O controle estatal sobre os direitos reprodutivos dos cidadãos foi o tema de uma análise da pesquisadora de relações diplomáticas e culturais entre EUA e China Rui Zhong. A partir da decisão da Suprema Corte dos EUA de não mais garantir o direito ao aborto e do papel do procedimento na política do filho único na China, ela compara as mudanças das políticas de saúde reprodutiva nos dois países. Rui destaca que a crise demográfica chinesa têm levado as autoridades a adotar medidas como restringir o acesso ao aborto e ao divórcio — enquanto, ao mesmo tempo, submete mulheres uigures e cazaques a esterilizações e colocações de DIUs à força.
Rússia paralela. O escritor de romances históricos Yifan foi à Wikipédia chinesa aprender sobre a cidade de Tver Oblast, na Rússia. Ele descobriu fatos e personagens que, curiosamente, não estavam documentados na Wikipédia russa. Foi assim que começou uma investigação que revelou 206 artigos amplamente ficcionais, ricos em detalhes, escritos ao longo de 10 anos por uma só autora: Zhemao. A “Borges chinesa”, como ficou conhecida entre netizens, publicou um pedido de desculpas, dizendo que de início só queria aprender sobre história, mas que para cada criação eram necessárias várias outras para servirem de fonte. Segundo a autora, ela é uma dona de casa que estudou até o ensino médio; em um perfil já deletado, ela afirmava ser filha de um diplomata alocado na Rússia, formada em história da Rússia e casada com um russo. Após investigação da Wikipédia, a maioria dos artigos criados por Zhemao foi apagada, alguns foram corrigidos e ampliados e ela foi banida. Embora a comunidade de editores da plataforma chinesa sinta que sua credibilidade tenha sido abalada, algumas pessoas elogiaram Zhemao por seu talento e persistência, encorajando-a a escrever e publicar romances. Vale ler tudo sobre o caso no artigo da Sixth Tone — cujo autor ficou tão abalado que teve dificuldades em entender o que era real e o que era invenção nesse causo.
Zheng He foi um grande explorador chinês do século XV. Sob seu comando, o império da China chegou a praticamente todos os cantos do mundo. Esta seção é inspirada nele e te convida a explorar ainda mais a China.
Economia solidária: o fechamento de Shanghai demonstrou sérias dificuldades logísticas na cadeia de suprimentos da cidade. Esse texto de Lin Zi para o China Dialogue propõe repensar a produção agrícola que alimenta as cidades, focando na economia solidária.
Ainda sobre sustentabilidade: o think tank MERICS lançou um relatório sobre o uso do hidrogênio verde como combustível na China e como governo, empresas e academia trabalham juntos para viabilizar essa indústria.
Independente: procurando umas dicas de cinema? No SupChina, uma entrevista com a jornalista Karen Ma sobre cineastas indies da geração de 1980.

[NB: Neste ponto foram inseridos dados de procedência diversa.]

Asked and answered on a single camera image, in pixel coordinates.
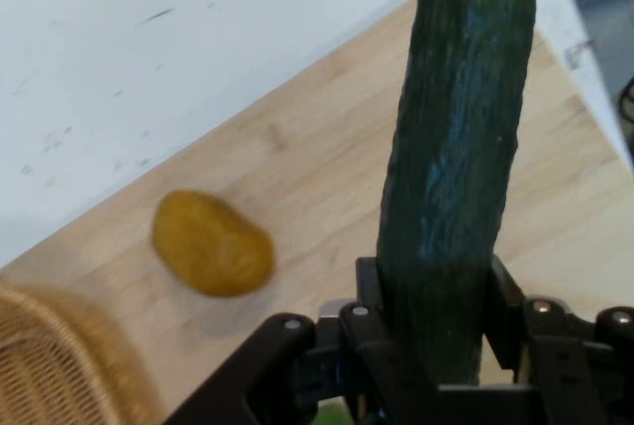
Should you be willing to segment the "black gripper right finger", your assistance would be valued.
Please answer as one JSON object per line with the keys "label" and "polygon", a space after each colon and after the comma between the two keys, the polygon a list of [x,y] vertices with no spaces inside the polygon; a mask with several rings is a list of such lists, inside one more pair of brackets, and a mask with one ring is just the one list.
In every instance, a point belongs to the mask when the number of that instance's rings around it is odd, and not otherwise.
{"label": "black gripper right finger", "polygon": [[632,423],[631,307],[583,320],[561,299],[524,294],[493,259],[483,331],[500,367],[529,386],[544,423]]}

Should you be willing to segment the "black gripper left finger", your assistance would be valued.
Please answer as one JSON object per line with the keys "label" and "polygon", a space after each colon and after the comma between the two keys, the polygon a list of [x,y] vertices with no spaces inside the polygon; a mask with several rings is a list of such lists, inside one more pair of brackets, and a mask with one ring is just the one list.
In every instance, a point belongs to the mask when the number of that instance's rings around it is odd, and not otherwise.
{"label": "black gripper left finger", "polygon": [[383,322],[375,259],[356,274],[356,300],[330,316],[268,317],[167,423],[308,424],[337,397],[357,424],[439,423],[438,389]]}

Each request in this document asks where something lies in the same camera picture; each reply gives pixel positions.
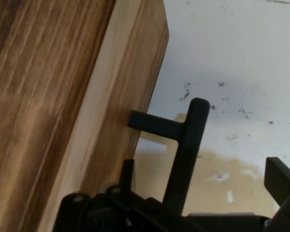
light wood edge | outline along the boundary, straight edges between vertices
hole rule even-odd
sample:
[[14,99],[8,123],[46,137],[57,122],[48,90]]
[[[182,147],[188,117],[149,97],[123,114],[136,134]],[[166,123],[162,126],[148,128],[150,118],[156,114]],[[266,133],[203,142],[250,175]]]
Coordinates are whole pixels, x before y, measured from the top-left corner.
[[62,198],[78,191],[122,60],[141,0],[117,0],[66,152],[41,219],[38,232],[52,231]]

paint stain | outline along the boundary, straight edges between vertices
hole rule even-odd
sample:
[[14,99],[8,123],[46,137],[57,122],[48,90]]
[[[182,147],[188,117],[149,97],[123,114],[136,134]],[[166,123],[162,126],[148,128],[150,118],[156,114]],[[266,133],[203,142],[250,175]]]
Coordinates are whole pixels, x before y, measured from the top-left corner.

As ruas falam: se você já esteve em Hong Kong, talvez tenha encontrado os grafites de Tsang Tsou-choi, ou o “rei de Kowloon”. A curiosa história do subversivo grafiteiro é tema dessa matéria e podcast de Louisa Lim, que ficou oito anos atrás desse personagem urbano.
Videogames: a RadiiChina publicou uma lista de 10 jogos épicos imperdíveis dos últimos anos. Os títulos estão disponíveis em diversas plataformas.